Truck News


Transportation Media releases research findings

TORONTO, Ont. - A truckload of facts and figures, plus some pithy analysis, was what Lou Smyrlis delivered to those in attendance at the recent Toronto Trucking Association luncheon held at the Weston...

TORONTO, Ont. – A truckload of facts and figures, plus some pithy analysis, was what Lou Smyrlis delivered to those in attendance at the recent Toronto Trucking Association luncheon held at the Weston Golf and Country Club.

Smyrlis is editorial director of Business Information Group’s Transportation Media, which includes Truck News, Truck West, Motortruck and Canadian Transportation & Logistics.

“Over the past five years in particular, we’ve made a concerted effort to conduct a great deal of market research to truly understand what’s going on in the market place,” said Smyrlis, adding Transportation Media conducts six to eight major market surveys per year, in partnership with industry suppliers and associations and educational institutions. “We survey both buyers and providers of transportation services. We believe this provides us with a unique ability to see issues from both sides of the fence.”

Smyrlis then went on to present some of the most recent data collected, particularly with regards to transportation buying trends.

According to the research, more than 80 per cent of respondents (more than 600 shippers across Canada were included in the survey) reported paying higher rates for truck transport. In Western Canada alone, 86 per cent of shippers reported paying higher rates. And more than half of shippers across Canada reported rate increases higher than four per cent.

This after a long period, from 1996 to 2001, which saw negligible rate increases.

According to Smyrlis, many shippers surveyed are beginning to appreciate why rates must rise.

And current conditions appear to indicate the rate increases will be sustained overall, said Smyrlis.
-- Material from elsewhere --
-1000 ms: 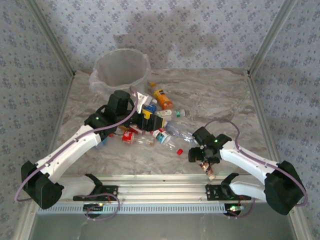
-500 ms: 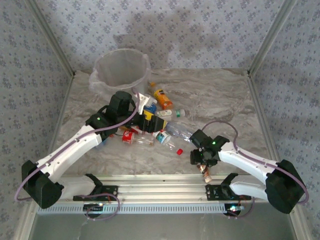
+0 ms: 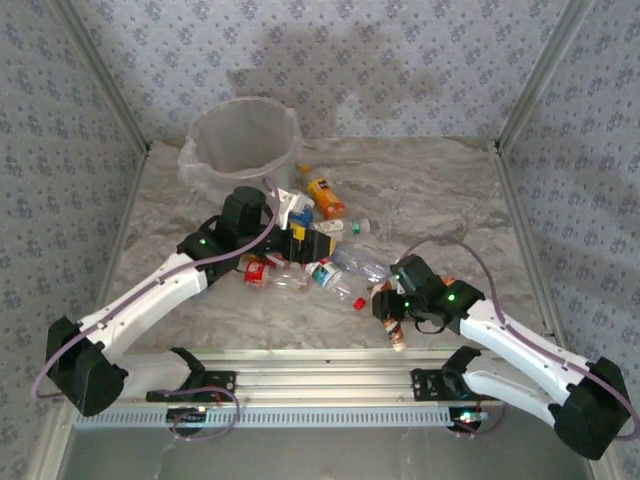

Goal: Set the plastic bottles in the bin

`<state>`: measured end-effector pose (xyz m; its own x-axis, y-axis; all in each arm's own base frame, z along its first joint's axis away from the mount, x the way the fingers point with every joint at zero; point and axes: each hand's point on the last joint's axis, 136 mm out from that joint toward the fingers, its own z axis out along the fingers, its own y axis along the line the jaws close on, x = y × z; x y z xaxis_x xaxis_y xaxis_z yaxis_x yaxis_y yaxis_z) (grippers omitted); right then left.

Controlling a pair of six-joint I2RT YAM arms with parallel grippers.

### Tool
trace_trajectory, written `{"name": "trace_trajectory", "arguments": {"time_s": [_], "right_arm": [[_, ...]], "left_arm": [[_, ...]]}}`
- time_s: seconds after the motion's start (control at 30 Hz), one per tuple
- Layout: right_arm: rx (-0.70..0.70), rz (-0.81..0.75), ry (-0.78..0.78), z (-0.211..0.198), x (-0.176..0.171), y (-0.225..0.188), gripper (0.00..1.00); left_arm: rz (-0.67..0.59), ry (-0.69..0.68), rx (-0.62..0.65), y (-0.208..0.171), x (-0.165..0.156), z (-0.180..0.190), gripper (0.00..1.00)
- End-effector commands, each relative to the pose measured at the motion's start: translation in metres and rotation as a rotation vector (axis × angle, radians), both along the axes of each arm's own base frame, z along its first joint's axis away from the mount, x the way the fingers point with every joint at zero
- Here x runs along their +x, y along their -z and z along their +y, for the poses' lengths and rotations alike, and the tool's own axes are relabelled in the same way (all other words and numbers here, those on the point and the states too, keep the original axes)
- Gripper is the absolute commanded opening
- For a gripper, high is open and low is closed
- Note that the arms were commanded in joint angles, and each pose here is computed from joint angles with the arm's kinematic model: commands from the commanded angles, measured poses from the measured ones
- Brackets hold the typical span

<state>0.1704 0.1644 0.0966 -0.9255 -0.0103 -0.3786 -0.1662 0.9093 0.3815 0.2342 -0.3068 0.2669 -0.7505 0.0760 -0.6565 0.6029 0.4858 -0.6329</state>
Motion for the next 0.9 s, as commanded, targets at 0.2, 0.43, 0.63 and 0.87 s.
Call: {"name": "trace_trajectory", "arguments": {"time_s": [0.2,0.43,0.63,0.87], "right_arm": [[0.391,-0.187,-0.032,0.033,0.048,-0.110,0.50],[0.592,-0.277,-0.038,0.046,0.073,-0.180,0.49],[0.713,-0.293,-0.037,0.054,0.086,-0.219,0.49],[0.802,-0.290,-0.046,0.060,0.088,-0.239,0.49]], "left_arm": [[-0.037,0.136,-0.196,-0.026,-0.022,-0.019,1.00],[-0.075,0.230,-0.260,-0.035,-0.040,-0.034,1.00],[-0.116,0.257,-0.257,-0.036,-0.044,-0.047,1.00],[-0.123,0.225,-0.235,-0.031,-0.036,-0.059,0.96]]}}
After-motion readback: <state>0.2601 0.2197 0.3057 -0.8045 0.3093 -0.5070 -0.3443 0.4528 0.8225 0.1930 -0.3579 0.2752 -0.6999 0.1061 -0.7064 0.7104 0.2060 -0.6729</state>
Sixty-one per cent of shippers surveyed reported double digit increases to their shipment volumes in 2004, said Smyrlis. And Statistics Canada records for manufacturing shipments already show volumes are substantially ahead of last year’s figures for the first two months of 2005.

The growth is expected to continue through 2006 with a projected Canadian economy growth of three to 3.5 per cent.
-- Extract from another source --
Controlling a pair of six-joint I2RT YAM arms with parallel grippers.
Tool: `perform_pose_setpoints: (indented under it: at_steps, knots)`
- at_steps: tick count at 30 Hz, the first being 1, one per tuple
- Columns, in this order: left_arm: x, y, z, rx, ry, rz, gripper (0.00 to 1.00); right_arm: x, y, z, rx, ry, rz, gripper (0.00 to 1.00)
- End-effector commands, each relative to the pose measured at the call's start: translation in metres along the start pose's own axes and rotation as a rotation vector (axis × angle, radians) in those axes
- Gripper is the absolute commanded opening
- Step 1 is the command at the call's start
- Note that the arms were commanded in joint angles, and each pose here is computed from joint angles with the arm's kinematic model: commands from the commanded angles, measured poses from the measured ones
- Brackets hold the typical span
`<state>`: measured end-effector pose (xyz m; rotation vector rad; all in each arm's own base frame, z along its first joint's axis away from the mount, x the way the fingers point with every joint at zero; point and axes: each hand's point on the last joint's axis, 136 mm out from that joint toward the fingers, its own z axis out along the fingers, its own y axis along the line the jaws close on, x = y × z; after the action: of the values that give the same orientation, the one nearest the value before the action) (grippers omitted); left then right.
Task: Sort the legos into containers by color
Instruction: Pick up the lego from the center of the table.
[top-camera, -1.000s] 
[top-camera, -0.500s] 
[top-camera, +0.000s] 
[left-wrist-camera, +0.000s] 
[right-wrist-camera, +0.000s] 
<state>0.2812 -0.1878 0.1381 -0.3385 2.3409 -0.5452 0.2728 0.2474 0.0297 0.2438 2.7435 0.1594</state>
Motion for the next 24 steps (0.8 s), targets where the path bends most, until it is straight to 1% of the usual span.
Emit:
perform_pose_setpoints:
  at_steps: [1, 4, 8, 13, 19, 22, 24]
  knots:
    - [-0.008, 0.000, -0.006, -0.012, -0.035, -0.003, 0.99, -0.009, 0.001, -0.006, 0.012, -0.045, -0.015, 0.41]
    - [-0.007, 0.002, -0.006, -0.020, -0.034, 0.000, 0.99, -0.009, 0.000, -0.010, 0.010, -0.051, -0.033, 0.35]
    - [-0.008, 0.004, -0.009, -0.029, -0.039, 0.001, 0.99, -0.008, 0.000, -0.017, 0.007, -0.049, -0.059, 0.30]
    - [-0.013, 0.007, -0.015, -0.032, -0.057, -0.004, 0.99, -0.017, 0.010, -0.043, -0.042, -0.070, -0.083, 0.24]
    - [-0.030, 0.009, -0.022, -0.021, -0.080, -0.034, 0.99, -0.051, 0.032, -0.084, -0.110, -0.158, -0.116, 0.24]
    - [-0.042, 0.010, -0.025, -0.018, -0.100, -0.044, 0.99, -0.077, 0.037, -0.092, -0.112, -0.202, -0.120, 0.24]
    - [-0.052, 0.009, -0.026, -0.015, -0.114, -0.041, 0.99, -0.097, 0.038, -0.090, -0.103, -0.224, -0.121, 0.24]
“Almost half of Canadian shippers are concerned there is not enough truck capacity to handle their shipment needs,” he said, which is making them more amenable to higher rates and longer-term contracts to ensure future capacity. Concern over capacity is particularly acute in the truckload sector.
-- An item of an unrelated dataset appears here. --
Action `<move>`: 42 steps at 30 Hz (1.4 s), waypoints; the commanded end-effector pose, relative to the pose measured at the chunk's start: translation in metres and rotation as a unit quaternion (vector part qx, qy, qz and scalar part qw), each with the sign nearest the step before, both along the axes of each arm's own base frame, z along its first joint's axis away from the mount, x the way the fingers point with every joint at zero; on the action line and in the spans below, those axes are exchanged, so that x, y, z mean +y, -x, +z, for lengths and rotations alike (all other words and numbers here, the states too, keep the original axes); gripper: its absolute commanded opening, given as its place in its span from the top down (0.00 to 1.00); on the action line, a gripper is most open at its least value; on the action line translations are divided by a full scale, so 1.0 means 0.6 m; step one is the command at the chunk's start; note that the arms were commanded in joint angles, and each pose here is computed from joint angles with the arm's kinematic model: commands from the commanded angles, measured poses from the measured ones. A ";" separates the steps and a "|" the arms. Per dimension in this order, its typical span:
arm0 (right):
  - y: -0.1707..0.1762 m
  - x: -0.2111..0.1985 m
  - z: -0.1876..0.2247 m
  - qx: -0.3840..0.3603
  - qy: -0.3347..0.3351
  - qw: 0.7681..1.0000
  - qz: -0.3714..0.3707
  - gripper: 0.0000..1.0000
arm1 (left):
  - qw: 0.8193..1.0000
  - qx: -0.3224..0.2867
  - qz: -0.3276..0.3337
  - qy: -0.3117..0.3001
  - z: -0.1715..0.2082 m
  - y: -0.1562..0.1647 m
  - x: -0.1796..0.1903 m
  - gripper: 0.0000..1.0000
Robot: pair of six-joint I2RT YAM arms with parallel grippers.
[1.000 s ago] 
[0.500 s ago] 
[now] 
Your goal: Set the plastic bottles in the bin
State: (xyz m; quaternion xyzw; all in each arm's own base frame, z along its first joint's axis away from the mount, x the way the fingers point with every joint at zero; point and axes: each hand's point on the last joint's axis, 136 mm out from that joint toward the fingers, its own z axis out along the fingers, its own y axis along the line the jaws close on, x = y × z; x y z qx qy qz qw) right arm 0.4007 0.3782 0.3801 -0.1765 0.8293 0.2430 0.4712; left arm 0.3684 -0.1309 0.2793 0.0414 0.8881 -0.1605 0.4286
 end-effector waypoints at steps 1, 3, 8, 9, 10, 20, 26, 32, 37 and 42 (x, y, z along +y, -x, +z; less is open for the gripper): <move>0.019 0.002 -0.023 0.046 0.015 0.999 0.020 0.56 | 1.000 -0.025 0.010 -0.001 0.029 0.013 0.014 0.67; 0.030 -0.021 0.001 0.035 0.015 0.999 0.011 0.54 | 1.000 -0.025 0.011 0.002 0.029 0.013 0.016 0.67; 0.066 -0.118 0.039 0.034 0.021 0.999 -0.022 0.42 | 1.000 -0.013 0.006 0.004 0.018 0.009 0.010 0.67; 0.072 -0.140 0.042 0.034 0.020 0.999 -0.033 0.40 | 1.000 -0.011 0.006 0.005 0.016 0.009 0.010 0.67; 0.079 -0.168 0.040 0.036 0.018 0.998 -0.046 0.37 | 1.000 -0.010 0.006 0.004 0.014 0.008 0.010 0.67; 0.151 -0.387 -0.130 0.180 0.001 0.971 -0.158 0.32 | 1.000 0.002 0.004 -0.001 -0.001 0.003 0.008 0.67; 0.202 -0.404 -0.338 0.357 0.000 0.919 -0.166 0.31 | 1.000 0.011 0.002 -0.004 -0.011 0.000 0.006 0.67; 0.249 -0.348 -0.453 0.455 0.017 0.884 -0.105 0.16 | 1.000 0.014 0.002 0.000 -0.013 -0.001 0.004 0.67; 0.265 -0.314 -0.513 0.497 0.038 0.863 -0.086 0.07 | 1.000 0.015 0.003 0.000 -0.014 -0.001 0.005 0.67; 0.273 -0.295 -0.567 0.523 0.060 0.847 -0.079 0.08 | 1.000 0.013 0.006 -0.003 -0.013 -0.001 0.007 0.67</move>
The data also shows that trucking in particular stands to benefit with more than 60 per cent of shippers expecting to increase their use of truck transport this year, said Smyrlis.

Carriers should expect growth from a variety of changes to shipping patterns. Expedited, time guaranteed, ground transport is one way to lower shipper costs. In fact, it’s a lot cheaper than air freight (up to 70 per cent in some cases), something which many shippers are beginning to figure out.

Smyrlis also said there is more business to be taken away from the air freight industry, citing several airport studies, which indicate that shipments were being diverted to trucks. The protective legislation that was put in place to prevent new entrants to the air cargo industry has hindered competition and capacity for freight, forcing shippers to consider other modes, said Smyrlis.

Carriers can also expect to see some of their new business come from the ports. The moving of U.S. bound goods through Canadian ports has increased more than 200 per cent over the past decade, Smyrlis pointed out. And the new ship designs coming on stream are considerably larger than current designs and require much deeper water ports. Canada is blessed with two deep-water ports in Halifax and Vancouver while most East Coast U.S. ports are located in the mouths of rivers, requiring regular dredging, which is subject to environmental impact regulations, while the major U.S. West Coast ports suffer from acute congestion.

Another way carriers appear to be asserting themselves is through implementation of surcharging for items ranging from fuel pricing to detention time.

“What this amounts to, really, is carriers being bold enough to charge shippers based on the shipper’s performance as a client,” Smyrlis said.

But some carriers appear not to be getting the point. Rumours have been circulating recently that some carriers are backsliding on their rates, said Smyrlis.

Carriers should have the courage not to do so, he said.

For shippers and carriers alike, it’s all about understanding and improving supply chain management, said Smyrlis. And doing so can only help shippers improve their financial performance. Smyrlis cited a study, which tracked 861 examples of major supply chain glitches announced by publicly held companies over a 10 period (1989-1998). The study found that, on average, the stock market penalized public companies announcing supply chain glitches with nearly a nine per cent drop in stock price. The bottom line is higher rates aren’t the only reasons for shippers to consider reducing wait times for carriers.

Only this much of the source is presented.